Saved entries
^^^^
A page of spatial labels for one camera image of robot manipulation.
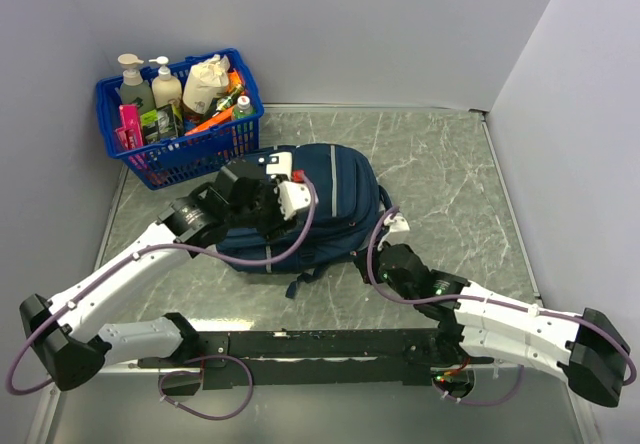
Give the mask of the navy blue student backpack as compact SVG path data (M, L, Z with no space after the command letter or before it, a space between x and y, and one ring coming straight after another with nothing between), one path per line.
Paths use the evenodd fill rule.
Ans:
M283 145L245 156L271 177L271 167L302 171L311 179L318 204L313 223L300 247L286 259L262 267L233 264L238 272L294 274L286 291L294 298L301 283L319 280L332 264L353 262L367 247L382 213L392 206L378 183L369 159L338 144Z

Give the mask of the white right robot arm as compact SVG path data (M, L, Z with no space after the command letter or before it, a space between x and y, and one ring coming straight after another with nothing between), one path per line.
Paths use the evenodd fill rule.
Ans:
M406 244L371 245L364 273L383 297L438 322L438 354L506 361L552 375L608 408L638 376L630 347L601 311L560 312L526 304L424 265Z

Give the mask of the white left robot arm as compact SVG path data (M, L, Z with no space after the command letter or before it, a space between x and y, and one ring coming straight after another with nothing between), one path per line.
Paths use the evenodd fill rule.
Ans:
M124 251L93 274L50 298L33 294L19 308L26 345L61 391L91 380L104 367L144 358L192 362L199 334L178 312L123 325L110 318L144 286L201 255L235 229L264 238L285 235L313 202L292 167L274 159L235 159L174 200Z

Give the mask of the beige paper bag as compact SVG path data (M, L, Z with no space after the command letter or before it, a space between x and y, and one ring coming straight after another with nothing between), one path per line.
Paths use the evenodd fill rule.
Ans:
M182 103L197 114L204 114L214 99L223 97L230 84L227 56L213 57L191 66L183 90Z

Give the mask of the green bottle white cap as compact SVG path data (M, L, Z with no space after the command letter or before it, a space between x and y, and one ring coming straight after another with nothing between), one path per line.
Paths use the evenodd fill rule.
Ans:
M233 107L232 116L234 120L241 120L252 116L255 113L251 99L246 95L240 95Z

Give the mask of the blue plastic basket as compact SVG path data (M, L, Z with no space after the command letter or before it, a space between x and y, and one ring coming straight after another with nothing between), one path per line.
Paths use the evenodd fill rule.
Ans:
M105 78L95 86L96 115L107 154L122 161L151 190L216 172L229 160L260 148L259 120L264 106L251 70L238 50L226 48L217 53L228 57L231 68L239 73L254 113L203 133L127 150L116 134L121 125L119 88L123 77Z

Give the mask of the green black box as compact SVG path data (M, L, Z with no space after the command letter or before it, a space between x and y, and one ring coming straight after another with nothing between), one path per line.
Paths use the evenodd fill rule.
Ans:
M185 130L181 110L169 103L142 114L140 129L146 144L182 137Z

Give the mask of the pink box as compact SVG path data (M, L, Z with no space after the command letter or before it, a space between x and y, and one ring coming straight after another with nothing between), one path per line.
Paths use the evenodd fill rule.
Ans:
M140 116L135 105L119 106L120 126L115 130L124 151L139 149L145 145Z

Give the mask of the cream pump bottle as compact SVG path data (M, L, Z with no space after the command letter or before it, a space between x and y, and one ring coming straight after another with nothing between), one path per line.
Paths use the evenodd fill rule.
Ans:
M150 60L159 66L157 77L153 79L151 89L157 108L172 105L179 108L182 101L182 84L172 74L169 68L169 59L166 56L158 56Z

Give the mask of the grey-green pump bottle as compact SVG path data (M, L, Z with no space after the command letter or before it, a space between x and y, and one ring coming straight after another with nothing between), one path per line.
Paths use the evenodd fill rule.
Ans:
M144 61L132 53L121 54L117 61L123 69L120 86L122 104L135 105L140 115L154 110L156 105L151 86L140 72Z

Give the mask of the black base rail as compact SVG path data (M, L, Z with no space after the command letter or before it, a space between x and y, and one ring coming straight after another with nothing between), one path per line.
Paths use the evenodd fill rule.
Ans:
M199 360L208 355L240 359L256 386L386 382L429 386L437 370L493 362L468 356L456 337L417 328L202 332L195 353L183 361L147 357L138 366L162 372L200 371L205 390L247 383L241 366L225 359Z

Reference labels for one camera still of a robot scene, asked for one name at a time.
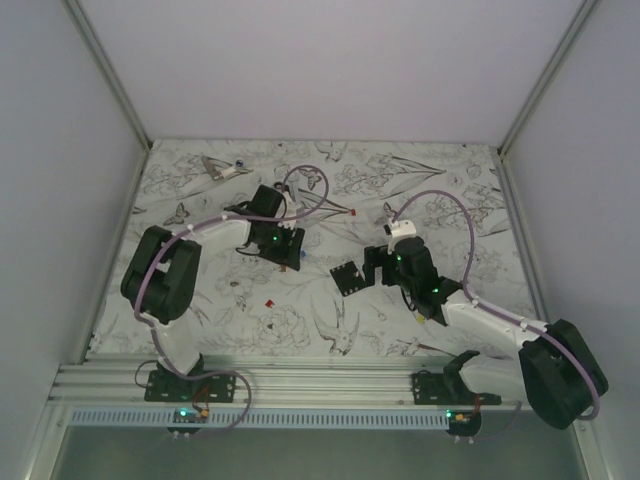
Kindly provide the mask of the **black fuse box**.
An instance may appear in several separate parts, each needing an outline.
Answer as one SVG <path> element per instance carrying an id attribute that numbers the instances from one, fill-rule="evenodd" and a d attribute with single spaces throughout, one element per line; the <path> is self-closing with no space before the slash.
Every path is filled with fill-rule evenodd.
<path id="1" fill-rule="evenodd" d="M 332 268 L 330 275 L 343 297 L 350 296 L 366 287 L 366 281 L 354 261 Z"/>

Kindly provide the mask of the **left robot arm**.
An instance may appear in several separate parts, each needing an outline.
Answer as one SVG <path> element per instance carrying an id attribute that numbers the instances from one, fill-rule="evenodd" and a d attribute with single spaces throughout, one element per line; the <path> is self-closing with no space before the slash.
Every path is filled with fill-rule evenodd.
<path id="1" fill-rule="evenodd" d="M 201 353 L 183 315 L 193 300 L 205 247 L 215 255 L 254 245 L 257 256 L 294 271 L 300 269 L 305 231 L 285 186 L 258 187 L 253 198 L 185 230 L 145 230 L 123 276 L 120 292 L 136 320 L 149 327 L 159 363 L 171 372 L 168 389 L 179 400 L 197 399 L 203 375 L 194 370 Z"/>

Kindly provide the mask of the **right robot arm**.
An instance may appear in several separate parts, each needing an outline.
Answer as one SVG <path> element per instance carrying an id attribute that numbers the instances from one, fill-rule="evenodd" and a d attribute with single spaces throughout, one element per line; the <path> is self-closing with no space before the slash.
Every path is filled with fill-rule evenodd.
<path id="1" fill-rule="evenodd" d="M 431 403 L 466 405 L 489 399 L 528 403 L 547 425 L 566 429 L 593 420 L 608 380 L 579 330 L 560 319 L 544 323 L 484 303 L 462 283 L 438 274 L 419 237 L 364 250 L 367 285 L 382 273 L 400 289 L 407 307 L 426 320 L 471 333 L 497 349 L 454 356 L 439 374 L 417 374 L 419 393 Z"/>

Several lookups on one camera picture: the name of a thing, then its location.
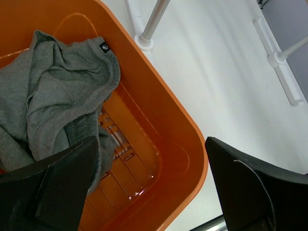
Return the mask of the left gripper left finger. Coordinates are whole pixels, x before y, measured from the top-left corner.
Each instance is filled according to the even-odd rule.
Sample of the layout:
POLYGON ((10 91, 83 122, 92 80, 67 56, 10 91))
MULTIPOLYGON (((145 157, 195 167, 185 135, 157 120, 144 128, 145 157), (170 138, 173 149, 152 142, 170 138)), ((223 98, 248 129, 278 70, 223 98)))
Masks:
POLYGON ((0 176, 2 231, 76 231, 96 162, 98 142, 82 142, 0 176))

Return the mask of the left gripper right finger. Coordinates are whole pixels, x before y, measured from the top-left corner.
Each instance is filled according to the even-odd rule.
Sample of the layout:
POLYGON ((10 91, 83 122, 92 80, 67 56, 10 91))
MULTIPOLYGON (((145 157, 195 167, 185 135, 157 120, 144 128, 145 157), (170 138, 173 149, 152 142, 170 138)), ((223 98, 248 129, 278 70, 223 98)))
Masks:
POLYGON ((308 176, 243 153, 214 137, 205 149, 227 229, 306 231, 308 176))

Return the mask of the grey shorts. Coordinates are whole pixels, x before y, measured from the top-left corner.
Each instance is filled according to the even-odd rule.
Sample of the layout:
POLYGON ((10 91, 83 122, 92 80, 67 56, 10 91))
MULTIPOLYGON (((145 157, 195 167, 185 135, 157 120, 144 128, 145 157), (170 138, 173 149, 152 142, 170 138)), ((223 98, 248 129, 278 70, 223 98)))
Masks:
POLYGON ((93 136, 92 193, 113 161, 116 142, 99 116, 119 82, 118 60, 102 37, 66 45, 35 31, 30 47, 0 70, 1 169, 28 166, 93 136))

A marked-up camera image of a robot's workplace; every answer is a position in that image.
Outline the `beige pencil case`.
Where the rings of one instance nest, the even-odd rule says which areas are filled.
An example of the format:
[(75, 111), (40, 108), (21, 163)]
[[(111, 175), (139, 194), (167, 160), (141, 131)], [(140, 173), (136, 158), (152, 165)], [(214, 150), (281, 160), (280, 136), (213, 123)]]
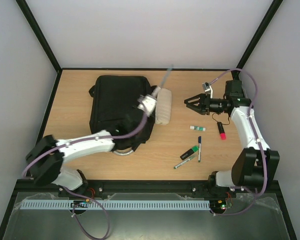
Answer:
[(171, 119), (172, 112), (172, 92), (162, 88), (156, 96), (155, 124), (167, 125)]

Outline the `black student bag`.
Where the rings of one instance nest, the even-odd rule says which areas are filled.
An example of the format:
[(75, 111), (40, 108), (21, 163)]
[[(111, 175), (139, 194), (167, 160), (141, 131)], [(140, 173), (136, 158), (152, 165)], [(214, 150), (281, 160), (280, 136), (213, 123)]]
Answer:
[(155, 88), (144, 76), (99, 76), (89, 90), (91, 133), (106, 130), (112, 136), (121, 136), (135, 130), (144, 113), (138, 109), (138, 99), (150, 95)]

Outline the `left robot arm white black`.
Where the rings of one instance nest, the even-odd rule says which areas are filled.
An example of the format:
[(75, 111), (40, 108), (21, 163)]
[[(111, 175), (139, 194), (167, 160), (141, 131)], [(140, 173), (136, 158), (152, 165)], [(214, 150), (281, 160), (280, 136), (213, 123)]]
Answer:
[(53, 135), (47, 135), (26, 156), (26, 167), (21, 175), (26, 178), (29, 173), (39, 187), (54, 184), (76, 191), (84, 185), (84, 175), (81, 170), (66, 164), (97, 153), (129, 155), (135, 151), (134, 145), (144, 142), (140, 135), (147, 120), (148, 117), (143, 115), (131, 129), (119, 125), (72, 139), (55, 139)]

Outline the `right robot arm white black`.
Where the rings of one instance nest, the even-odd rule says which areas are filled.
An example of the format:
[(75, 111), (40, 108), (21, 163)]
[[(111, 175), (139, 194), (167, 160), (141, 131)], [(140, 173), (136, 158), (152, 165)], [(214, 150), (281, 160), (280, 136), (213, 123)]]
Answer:
[(234, 123), (242, 151), (227, 171), (212, 173), (214, 180), (208, 183), (208, 191), (219, 196), (226, 188), (259, 188), (262, 195), (271, 184), (277, 170), (280, 155), (272, 150), (263, 138), (255, 119), (252, 100), (242, 94), (212, 98), (201, 93), (184, 100), (187, 108), (201, 114), (228, 114)]
^^^^
WORK TO COMPLETE
Find the lines in the entries above where "name" occurs, and copy each of them.

RESPONSE BOX
Reference labels for one camera still of a robot scene, asked for one name at a time.
Several lookups on one camera picture: the name of a thing, then its location.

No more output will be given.